Items from a dataset
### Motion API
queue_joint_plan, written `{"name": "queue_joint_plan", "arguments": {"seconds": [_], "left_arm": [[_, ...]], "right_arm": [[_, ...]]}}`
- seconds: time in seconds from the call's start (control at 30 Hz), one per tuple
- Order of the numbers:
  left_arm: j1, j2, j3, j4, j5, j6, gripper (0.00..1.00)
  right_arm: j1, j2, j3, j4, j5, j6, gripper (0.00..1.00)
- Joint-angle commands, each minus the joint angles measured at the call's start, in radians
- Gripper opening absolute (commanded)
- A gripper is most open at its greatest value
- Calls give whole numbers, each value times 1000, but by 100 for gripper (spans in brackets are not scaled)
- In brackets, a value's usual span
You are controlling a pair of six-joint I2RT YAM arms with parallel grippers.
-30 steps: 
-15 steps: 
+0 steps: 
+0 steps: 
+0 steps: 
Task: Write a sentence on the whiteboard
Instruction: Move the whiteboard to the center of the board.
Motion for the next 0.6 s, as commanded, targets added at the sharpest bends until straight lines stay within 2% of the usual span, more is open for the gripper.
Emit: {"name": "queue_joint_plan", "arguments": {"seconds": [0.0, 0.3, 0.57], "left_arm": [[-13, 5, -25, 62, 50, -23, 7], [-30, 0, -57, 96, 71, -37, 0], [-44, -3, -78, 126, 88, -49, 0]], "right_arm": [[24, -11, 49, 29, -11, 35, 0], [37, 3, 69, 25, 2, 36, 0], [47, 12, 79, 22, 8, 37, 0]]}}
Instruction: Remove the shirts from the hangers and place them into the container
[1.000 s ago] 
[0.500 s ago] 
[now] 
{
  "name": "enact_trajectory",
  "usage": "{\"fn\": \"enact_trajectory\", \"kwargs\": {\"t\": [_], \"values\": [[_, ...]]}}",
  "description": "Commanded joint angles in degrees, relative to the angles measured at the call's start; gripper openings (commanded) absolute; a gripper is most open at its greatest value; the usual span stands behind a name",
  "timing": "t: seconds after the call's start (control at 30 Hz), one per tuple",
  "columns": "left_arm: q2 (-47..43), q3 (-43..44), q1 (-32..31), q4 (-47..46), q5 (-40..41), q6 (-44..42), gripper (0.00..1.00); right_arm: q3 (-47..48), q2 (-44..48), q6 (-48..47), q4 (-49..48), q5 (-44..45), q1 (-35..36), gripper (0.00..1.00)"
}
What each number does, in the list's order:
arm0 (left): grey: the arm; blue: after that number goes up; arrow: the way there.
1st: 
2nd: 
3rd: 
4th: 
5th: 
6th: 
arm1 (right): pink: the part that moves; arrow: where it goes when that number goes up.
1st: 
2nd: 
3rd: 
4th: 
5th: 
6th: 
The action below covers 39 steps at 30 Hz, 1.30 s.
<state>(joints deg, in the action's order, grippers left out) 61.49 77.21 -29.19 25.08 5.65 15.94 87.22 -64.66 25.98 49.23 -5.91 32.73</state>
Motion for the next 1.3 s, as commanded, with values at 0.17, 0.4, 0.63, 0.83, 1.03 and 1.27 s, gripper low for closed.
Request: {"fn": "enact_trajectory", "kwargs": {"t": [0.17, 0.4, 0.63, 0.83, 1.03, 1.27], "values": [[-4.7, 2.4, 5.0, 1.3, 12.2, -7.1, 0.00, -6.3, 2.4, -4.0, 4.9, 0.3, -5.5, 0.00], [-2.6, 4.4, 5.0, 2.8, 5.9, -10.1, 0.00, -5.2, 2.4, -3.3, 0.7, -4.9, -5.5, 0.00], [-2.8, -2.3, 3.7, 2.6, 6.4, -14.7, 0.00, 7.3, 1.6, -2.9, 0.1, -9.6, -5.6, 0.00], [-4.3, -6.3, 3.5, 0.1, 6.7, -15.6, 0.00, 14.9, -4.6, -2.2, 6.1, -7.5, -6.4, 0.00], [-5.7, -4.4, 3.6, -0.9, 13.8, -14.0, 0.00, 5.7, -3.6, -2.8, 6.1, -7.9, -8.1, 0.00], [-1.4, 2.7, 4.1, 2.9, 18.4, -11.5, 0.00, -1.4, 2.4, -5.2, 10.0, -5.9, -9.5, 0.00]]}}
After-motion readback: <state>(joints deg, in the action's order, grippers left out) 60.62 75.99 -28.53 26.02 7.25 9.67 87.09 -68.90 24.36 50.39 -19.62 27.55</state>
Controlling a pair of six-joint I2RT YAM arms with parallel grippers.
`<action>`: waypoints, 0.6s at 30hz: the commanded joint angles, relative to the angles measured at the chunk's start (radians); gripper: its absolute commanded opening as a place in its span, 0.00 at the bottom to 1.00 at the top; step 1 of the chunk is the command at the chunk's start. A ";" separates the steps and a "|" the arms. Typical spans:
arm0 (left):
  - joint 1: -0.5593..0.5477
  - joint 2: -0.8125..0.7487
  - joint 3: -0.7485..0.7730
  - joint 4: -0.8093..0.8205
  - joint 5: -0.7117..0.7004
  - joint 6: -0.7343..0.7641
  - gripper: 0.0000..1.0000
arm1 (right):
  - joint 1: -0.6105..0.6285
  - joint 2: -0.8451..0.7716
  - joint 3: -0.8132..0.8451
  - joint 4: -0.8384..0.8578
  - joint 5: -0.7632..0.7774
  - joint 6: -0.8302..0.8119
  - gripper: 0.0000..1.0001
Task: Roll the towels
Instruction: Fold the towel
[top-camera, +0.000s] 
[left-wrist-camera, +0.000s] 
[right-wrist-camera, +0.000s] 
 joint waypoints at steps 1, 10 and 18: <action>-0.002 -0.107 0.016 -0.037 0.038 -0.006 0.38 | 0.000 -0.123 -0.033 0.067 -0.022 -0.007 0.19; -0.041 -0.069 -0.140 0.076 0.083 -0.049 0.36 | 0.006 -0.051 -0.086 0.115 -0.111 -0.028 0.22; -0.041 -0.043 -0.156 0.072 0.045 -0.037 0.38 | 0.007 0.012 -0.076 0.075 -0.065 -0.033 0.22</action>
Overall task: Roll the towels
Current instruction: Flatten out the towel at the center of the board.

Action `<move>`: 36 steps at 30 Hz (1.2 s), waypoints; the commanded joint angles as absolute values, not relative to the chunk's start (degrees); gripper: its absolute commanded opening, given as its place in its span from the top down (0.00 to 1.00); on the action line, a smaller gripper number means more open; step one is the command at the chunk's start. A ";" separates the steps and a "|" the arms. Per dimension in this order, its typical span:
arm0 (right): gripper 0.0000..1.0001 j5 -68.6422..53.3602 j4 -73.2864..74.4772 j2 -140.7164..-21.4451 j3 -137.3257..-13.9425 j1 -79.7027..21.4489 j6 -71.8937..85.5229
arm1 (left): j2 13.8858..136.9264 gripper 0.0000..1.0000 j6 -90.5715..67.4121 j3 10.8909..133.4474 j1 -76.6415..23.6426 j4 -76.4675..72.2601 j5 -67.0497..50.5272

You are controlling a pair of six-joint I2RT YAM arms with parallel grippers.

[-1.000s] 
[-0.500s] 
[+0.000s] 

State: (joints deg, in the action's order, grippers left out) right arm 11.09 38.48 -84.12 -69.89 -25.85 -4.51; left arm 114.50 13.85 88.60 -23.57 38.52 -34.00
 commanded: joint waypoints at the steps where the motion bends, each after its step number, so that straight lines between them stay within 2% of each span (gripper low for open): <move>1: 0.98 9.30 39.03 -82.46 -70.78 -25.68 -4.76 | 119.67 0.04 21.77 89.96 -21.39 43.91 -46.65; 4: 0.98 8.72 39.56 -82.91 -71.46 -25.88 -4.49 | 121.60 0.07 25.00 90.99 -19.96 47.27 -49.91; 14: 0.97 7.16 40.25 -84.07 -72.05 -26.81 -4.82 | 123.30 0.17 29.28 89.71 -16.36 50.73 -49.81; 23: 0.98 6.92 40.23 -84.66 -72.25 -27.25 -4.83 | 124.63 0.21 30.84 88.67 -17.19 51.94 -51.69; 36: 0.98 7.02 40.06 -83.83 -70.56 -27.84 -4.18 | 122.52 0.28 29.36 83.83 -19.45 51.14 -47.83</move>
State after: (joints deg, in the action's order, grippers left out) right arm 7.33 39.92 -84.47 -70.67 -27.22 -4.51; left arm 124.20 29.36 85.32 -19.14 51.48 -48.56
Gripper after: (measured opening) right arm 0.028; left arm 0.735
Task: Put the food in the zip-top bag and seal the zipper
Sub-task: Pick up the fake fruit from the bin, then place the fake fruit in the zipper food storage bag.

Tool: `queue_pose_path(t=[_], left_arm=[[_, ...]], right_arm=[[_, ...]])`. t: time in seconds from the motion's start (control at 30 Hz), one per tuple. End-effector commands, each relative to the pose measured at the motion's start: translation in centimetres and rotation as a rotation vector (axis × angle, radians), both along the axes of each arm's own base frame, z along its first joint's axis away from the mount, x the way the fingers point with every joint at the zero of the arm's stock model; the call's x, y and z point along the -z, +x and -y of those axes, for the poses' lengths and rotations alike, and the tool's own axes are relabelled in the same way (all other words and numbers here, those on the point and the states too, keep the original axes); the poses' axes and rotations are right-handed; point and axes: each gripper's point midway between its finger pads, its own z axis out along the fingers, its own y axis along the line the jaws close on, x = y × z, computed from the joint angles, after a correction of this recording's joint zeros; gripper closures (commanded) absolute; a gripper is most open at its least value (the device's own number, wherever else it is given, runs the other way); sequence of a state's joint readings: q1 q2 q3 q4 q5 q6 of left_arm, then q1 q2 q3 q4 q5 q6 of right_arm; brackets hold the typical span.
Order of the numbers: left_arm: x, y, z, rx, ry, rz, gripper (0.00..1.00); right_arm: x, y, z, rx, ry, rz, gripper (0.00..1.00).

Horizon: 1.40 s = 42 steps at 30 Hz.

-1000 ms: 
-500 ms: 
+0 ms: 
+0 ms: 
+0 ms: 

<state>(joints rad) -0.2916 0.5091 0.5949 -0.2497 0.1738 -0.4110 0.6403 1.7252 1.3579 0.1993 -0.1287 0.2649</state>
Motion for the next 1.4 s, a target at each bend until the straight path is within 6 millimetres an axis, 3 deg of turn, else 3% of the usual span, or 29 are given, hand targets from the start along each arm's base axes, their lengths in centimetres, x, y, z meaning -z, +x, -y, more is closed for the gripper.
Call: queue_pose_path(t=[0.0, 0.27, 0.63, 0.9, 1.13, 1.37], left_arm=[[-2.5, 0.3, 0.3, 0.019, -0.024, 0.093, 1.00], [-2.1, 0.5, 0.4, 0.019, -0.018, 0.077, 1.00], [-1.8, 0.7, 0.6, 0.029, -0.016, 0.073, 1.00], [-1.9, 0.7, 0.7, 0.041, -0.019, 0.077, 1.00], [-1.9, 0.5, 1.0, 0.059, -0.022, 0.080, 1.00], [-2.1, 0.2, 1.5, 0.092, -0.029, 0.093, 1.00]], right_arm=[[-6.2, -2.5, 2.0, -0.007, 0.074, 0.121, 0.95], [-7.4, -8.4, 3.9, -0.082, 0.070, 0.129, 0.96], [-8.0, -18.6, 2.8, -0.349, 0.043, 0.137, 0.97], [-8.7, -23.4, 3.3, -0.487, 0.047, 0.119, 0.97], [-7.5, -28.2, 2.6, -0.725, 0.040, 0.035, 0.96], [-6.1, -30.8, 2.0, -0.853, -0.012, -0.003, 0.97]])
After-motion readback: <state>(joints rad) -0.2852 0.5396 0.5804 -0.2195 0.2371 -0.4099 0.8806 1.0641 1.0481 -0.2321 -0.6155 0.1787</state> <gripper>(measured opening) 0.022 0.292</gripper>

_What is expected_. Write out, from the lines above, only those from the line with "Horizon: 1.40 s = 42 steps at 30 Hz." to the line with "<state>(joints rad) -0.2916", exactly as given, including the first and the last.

_Reply_.
Horizon: 1.40 s = 42 steps at 30 Hz.

-1000 ms: 
-500 ms: 
+0 ms: 
+0 ms: 
+0 ms: 

<state>(joints rad) -0.2916 0.5091 0.5949 -0.2497 0.1738 -0.4110 0.6403 1.7252 1.3579 0.1993 -0.1287 0.2649</state>

No more output is expected.